### Aim of the exercise
Your task is to copy the lines of the data below from the line holding "Indicate the open" through the line holding "the white twin", inclusive, exactly and with nothing added.

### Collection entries
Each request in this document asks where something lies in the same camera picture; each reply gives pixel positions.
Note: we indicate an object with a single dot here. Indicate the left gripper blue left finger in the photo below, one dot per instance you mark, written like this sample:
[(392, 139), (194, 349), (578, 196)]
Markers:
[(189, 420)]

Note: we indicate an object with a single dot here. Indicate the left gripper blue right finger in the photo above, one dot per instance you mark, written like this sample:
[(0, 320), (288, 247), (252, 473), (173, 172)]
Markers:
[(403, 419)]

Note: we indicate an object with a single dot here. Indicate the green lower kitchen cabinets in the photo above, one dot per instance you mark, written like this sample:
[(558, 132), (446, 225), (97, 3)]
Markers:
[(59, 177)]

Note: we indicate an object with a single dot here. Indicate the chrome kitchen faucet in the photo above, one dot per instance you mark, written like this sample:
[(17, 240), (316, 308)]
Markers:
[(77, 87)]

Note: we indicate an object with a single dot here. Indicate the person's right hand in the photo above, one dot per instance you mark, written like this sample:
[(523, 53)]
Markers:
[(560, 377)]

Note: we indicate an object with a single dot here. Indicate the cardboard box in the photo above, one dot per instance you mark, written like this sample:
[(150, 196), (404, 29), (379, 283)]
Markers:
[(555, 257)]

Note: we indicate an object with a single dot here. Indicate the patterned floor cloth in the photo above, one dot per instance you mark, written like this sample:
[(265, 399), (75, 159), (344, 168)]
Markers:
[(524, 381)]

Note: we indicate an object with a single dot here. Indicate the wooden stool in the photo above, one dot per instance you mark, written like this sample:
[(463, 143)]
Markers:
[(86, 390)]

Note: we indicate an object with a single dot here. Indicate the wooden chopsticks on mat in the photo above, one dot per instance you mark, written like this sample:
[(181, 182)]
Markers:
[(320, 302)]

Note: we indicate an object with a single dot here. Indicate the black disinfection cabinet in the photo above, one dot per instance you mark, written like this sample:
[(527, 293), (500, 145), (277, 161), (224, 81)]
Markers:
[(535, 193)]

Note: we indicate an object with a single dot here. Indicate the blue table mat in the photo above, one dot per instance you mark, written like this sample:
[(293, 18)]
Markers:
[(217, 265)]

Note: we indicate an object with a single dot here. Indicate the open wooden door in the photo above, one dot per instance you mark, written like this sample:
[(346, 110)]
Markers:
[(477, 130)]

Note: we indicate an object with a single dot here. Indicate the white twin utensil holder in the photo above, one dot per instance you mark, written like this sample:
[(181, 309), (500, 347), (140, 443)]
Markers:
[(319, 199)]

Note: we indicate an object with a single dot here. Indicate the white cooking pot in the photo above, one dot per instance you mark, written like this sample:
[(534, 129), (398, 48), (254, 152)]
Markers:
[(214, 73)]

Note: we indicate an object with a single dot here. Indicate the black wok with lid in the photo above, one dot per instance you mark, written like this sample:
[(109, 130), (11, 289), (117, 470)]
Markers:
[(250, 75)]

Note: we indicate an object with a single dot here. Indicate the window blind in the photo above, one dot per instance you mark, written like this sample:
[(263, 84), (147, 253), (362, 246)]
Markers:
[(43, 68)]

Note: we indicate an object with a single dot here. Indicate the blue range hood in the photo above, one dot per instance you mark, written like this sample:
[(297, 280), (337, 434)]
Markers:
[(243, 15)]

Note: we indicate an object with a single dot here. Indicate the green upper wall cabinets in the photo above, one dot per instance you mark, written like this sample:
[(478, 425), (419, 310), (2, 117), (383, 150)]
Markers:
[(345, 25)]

### Answer below
Note: we indicate an object with a single dot here. Indicate the open wooden door in the photo above, one dot per instance you mark, written like this sample:
[(346, 110)]
Markers:
[(477, 130)]

Note: we indicate an object with a single dot here. Indicate the white twin utensil holder in the photo above, one dot per instance you mark, written like this sample:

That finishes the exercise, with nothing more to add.